The South Dakota State Medical Assn., comprising physicians, residents and medical students, last week urged the governor to take a more aggressive approach to help stop the spread of the coronavirus. The group cited a report from the White House Coronavirus Task Force recommending that the state ensure masks are worn at all times in public and reduce capacity in public and private indoor spaces.
“We urge the public to follow these precautions to prevent infections and slow hospitalizations to avoid overwhelming our health systems and to avoid a situation where there are not enough hospital beds, physicians, nurses and other healthcare professionals,” Dr. Benjamin C. Aaker, SDSMA president, said in a statement. “A vaccine is almost here, but for now, following these recommendations is critical.”
Do states without mask mandates show greater rates of infection than the national average?
Yes. All 12 states have infection rates higher than the national average of 4,730 cases per 100,000 people, according to the CDC.
South Dakota has the most of the 12, with 10,057 cases per 100,000 people.
Here are the infection rates for the 11 other states without mask mandates:
- Nebraska: 7,556 cases per 100,000 people
- Idaho: 6,728
- Tennessee: 6,248
- Mississippi: 5,869
- Oklahoma: 5,793
- Missouri: 5,463
- Arizona: 5,404
- Alaska: 5,148
- Florida: 5,054
- Georgia: 4,995
- South Carolina: 4,754
Are states with mask mandates doing substantially better?
Of the 38 states with mask mandates, 18 have rates higher than the national average.
According to a study published in October in the CDC’s Morbidity and Mortality Weekly Report, researchers found that “a combination of voluntary and enforceable measures is more effective than any single measure.”
“Mitigation measures mandated through public policy can effectively increase social distancing, and wearing masks has prevented transmission of SARS-CoV-2,” the study said.
North Dakota has 11,474 cases per 100,000 people, the most of all 50 states.
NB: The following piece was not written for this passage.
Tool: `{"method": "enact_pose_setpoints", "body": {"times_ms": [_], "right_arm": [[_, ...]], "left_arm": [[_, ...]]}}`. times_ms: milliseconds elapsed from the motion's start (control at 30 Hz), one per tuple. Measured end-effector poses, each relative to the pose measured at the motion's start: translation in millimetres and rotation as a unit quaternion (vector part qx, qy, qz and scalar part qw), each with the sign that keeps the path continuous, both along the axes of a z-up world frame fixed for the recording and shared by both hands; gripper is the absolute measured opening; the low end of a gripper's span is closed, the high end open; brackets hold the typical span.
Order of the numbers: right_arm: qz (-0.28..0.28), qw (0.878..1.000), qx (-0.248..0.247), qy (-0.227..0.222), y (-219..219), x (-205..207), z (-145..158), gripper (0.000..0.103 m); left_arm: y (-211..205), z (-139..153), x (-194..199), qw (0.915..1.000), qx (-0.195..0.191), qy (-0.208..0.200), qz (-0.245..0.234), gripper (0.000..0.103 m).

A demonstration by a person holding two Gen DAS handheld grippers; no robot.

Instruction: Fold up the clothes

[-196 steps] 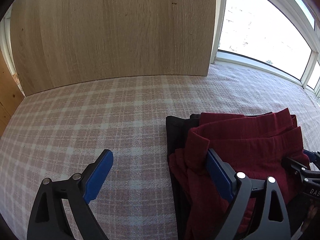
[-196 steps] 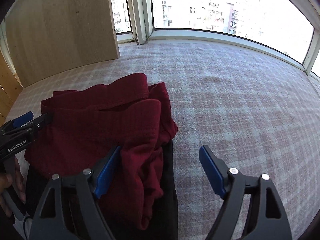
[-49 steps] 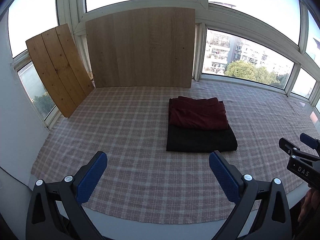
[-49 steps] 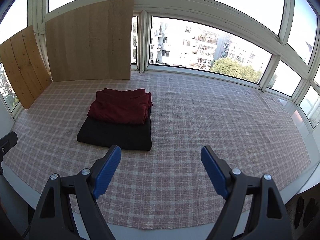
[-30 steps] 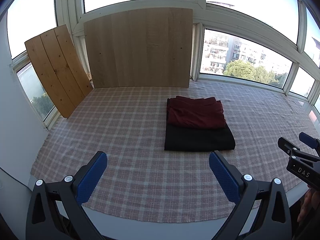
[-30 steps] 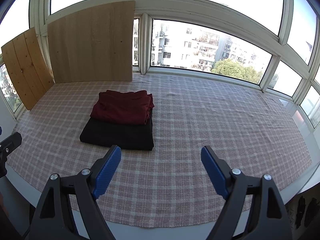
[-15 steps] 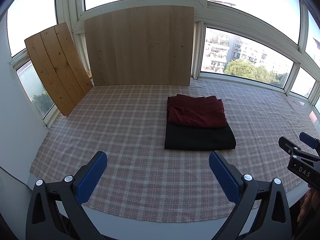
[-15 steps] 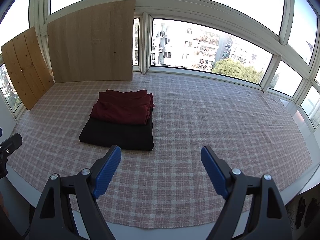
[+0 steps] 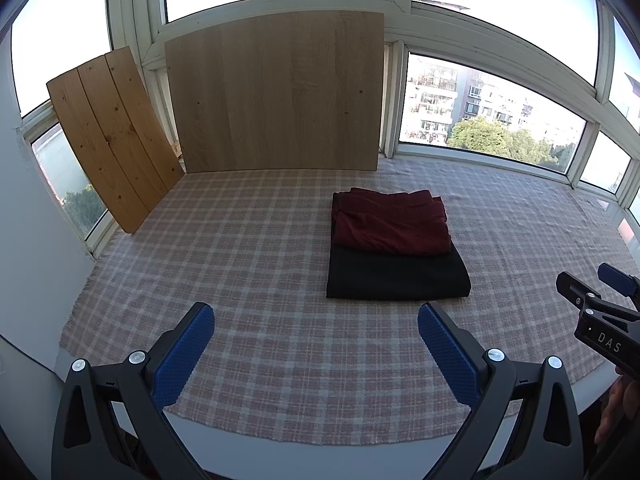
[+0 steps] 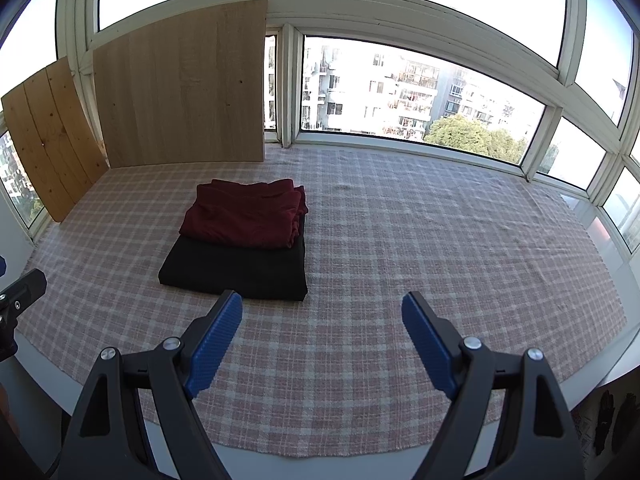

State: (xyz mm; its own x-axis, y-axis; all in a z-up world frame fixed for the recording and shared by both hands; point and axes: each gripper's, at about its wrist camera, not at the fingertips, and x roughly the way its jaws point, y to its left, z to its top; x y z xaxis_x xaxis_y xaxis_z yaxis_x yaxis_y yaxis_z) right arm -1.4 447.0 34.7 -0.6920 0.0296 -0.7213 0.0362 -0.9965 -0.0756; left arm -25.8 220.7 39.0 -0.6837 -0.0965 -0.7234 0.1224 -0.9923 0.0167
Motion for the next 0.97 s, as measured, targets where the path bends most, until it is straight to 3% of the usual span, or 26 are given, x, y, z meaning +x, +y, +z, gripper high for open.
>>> {"method": "enact_pose_setpoints", "body": {"times_ms": [600, 867, 967], "right_arm": [[-0.006, 1.000, -0.007, -0.009, 8, 4, -6, 0.082], [-0.008, 1.000, -0.009, -0.012, 14, 4, -7, 0.082], [-0.007, 1.000, -0.009, -0.013, 13, 4, -8, 0.082]], "left_arm": [[2, 0, 2, 0.9999, 0.011, 0.003, 0.001, 0.102], [2, 3, 5, 0.9996, -0.005, 0.024, 0.016, 0.102], [0, 1, 3, 0.9998, 0.003, 0.009, 0.018, 0.102]]}}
Gov. Doug Burgum resisted implementing a mandate for months until November, when he said doctors and nurses needed help as the number of cases continued to grow. “Our situation has changed, and we must change with it,” he said in a press release.
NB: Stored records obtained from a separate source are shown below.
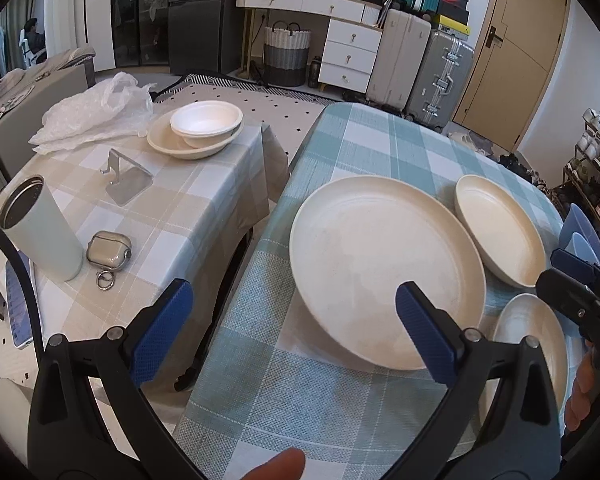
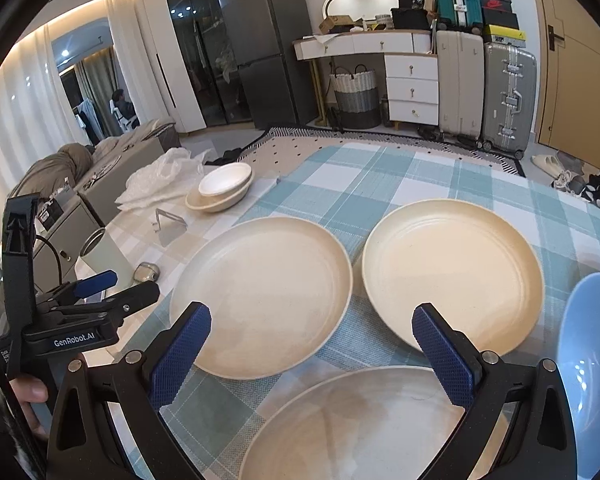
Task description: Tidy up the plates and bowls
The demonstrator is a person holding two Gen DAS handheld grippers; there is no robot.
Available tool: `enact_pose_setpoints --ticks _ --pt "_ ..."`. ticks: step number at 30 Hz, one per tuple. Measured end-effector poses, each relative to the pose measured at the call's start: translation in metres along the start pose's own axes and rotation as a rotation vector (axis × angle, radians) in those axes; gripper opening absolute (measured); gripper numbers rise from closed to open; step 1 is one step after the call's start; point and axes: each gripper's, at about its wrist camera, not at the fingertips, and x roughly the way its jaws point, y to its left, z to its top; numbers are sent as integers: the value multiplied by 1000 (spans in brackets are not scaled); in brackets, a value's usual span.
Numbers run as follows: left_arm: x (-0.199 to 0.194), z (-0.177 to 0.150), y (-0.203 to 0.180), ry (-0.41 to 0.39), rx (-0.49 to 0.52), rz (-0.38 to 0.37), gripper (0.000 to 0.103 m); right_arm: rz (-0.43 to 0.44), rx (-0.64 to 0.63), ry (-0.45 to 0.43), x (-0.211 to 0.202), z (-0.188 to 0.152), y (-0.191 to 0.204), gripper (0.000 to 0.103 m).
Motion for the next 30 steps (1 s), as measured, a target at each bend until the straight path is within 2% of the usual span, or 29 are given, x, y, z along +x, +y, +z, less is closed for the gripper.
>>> enact_pose_setpoints --ticks 9,16,20,26,30 --pt "23 -4 18 58 -57 -22 101 -8 15 76 36 -1 1 103" --pt "32 -7 16 80 -53 -28 101 14 5 119 51 -1 7 102" --pt "36 -9 13 87 -50 -30 100 27 6 159 61 0 10 93" --pt "41 -11 14 98 -53 -49 89 -4 27 199 75 -1 6 89" --pt "45 -12 16 108 -54 -61 77 -17 29 224 84 -1 3 85"
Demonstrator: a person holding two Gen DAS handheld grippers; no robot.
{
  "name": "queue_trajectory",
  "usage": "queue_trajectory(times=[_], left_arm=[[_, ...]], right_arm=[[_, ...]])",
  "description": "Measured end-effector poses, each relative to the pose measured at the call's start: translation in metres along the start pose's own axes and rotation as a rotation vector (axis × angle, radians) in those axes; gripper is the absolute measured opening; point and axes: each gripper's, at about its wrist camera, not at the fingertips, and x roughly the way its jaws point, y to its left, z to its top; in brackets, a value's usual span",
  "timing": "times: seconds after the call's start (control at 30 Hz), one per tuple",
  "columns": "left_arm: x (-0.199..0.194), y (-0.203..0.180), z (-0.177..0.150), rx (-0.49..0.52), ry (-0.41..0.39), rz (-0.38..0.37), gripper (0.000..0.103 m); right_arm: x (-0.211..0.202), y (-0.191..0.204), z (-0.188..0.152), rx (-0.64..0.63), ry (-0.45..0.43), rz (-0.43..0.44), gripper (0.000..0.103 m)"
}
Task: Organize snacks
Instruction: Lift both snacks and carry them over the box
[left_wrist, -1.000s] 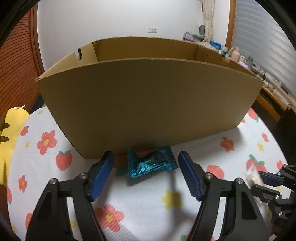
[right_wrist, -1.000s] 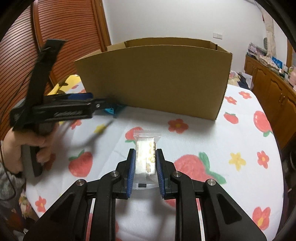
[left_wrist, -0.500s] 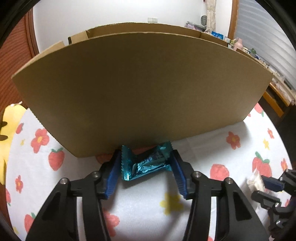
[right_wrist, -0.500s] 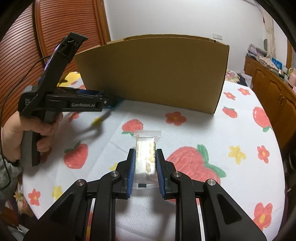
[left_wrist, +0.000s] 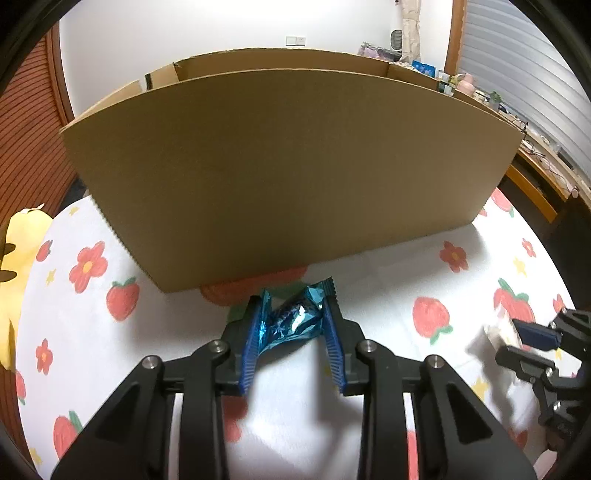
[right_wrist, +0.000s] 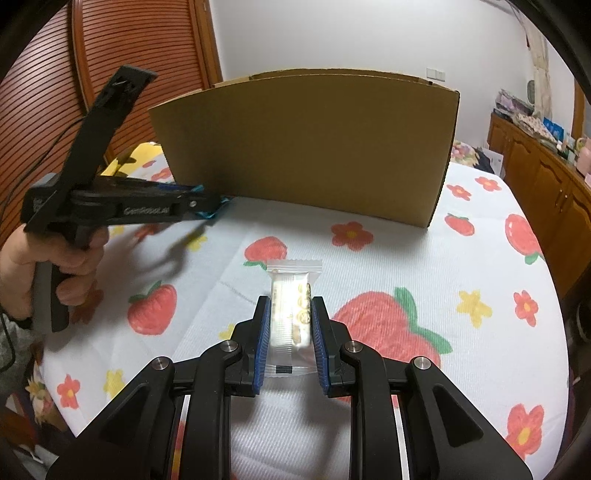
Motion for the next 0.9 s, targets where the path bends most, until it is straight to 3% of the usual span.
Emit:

Vermont decided to carry out its mask order in August, citing an increase in coronavirus infections.
“Rather than waiting like other states have, I feel we need to act now to protect our gains, which have allowed us to reopen much of our economy,” Gov. Phil Scott said in a news release. The Green Mountain State has 864 cases per 100,000 people, the least in the country.
Dr. Anthony Fauci, the nation’s top infectious disease expert, told CNN in October that a nationwide mandate may be tricky to enforce but essential to help slow the rate of infections.
“They sound very simple, but we’re not uniformly doing that, and that’s one of the reasons we’re seeing these surges,” he said.
What does Biden mean when he says he’ll work with governors and mayors to implement a mask mandate? What if they refuse to cooperate?
Biden said on Twitter that he’ll aim to sign an executive order to require masks everywhere. Wearing a mask, he said, is not a political statement but a patriotic act.
“It will start with my signing an order on Day One to require masks where I can under the law, like federal buildings, interstate travel, on planes, trains and buses,” he said. “I’ll be working with governors and mayors to do the same in their states and their cities. We’re going to require masks wherever possible, but this goes beyond government action. And so, as a new president, I’m going to speak directly to the American people and say: We need your help.”